=== Exercise goal ===
Retrieve every line from the records in which the word "there" occurs.

=== Material to process ===
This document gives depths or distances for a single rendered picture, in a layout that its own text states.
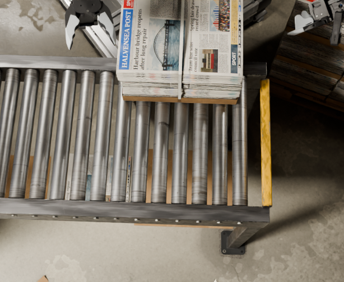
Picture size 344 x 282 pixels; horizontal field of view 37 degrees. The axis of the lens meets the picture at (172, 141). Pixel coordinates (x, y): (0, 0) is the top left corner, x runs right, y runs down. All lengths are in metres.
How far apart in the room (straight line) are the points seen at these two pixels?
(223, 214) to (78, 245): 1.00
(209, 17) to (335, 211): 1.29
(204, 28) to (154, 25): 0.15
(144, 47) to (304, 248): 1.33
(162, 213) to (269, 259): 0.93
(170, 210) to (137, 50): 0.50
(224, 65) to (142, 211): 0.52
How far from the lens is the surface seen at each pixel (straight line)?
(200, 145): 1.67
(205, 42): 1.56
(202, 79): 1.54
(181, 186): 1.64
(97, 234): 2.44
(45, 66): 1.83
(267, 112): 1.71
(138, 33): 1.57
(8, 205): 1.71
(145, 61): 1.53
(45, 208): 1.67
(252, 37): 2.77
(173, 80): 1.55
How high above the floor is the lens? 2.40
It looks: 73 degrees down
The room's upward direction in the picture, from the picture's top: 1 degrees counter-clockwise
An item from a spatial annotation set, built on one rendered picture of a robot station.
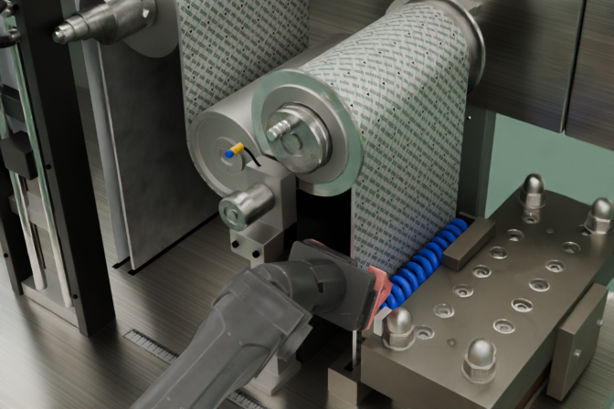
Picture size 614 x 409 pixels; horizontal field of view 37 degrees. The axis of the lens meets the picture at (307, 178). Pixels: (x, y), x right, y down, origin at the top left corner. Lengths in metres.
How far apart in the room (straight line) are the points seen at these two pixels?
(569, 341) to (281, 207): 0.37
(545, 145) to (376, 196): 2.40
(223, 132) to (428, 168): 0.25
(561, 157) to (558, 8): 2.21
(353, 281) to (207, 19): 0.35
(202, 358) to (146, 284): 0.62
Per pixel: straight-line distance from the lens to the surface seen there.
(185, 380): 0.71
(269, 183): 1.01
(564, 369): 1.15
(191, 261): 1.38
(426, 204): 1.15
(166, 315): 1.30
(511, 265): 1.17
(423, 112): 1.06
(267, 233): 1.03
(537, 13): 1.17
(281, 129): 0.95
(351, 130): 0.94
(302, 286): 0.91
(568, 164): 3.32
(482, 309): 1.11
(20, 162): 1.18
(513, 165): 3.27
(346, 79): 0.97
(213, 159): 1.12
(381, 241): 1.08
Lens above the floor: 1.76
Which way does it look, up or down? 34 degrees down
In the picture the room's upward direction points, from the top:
...
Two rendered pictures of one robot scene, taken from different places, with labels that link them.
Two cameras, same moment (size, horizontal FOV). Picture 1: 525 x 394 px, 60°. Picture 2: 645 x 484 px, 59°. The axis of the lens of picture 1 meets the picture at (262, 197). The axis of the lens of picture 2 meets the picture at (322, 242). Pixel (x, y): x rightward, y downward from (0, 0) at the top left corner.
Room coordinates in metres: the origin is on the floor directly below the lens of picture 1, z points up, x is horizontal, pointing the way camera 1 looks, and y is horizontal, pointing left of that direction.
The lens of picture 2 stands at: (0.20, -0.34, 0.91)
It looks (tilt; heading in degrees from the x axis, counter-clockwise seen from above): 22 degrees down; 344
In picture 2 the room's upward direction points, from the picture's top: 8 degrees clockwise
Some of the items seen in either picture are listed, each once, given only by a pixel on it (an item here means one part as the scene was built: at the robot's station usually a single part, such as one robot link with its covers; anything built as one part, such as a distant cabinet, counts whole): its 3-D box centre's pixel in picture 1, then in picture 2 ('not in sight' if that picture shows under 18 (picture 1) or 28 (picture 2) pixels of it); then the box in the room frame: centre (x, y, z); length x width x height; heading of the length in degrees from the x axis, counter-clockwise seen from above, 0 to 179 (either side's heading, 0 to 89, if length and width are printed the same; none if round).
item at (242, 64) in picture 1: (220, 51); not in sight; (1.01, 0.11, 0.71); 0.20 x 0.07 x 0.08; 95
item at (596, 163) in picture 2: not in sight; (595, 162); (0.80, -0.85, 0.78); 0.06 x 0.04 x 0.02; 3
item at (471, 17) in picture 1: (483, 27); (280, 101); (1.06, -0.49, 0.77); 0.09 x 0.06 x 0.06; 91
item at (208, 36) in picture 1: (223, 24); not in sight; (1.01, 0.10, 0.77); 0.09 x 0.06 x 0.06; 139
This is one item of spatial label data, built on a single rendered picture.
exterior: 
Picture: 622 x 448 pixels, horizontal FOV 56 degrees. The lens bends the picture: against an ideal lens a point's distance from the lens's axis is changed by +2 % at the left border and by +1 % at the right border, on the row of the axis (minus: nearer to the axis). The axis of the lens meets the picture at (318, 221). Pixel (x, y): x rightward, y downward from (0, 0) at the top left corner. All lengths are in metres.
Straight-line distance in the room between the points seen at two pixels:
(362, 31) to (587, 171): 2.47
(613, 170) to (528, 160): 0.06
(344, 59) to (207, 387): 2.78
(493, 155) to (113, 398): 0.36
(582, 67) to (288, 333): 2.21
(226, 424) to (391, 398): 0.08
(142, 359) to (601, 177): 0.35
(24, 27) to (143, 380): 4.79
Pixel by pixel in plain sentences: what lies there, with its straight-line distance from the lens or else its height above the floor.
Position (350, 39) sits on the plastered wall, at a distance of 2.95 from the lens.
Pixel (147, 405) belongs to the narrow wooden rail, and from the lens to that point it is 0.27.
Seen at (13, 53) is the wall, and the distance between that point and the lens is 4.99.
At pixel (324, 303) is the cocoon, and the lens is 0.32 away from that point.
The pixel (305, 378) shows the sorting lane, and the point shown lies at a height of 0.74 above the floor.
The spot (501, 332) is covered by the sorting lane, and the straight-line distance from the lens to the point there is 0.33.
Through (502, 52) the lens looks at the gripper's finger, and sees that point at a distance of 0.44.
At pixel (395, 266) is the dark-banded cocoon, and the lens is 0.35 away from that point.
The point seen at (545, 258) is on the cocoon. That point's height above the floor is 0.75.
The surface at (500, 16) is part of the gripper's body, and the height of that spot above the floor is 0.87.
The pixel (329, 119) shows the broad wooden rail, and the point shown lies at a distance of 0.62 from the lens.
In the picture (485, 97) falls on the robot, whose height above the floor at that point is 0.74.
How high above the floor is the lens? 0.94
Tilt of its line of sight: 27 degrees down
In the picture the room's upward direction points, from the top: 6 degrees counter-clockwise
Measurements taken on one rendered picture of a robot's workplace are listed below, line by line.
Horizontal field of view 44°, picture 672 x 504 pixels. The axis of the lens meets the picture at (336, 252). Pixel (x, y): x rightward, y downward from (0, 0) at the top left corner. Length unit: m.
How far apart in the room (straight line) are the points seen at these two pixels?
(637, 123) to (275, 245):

=== Solution ===
Per pixel: straight-line distance from the lens to the surface seen there.
Pixel by pixel in plain sentences: what lies there, with its straight-line distance from the lens or else its height above the floor.
The spot (501, 332) is covered by the sorting lane, and the straight-line distance from the lens to the point there is 0.33.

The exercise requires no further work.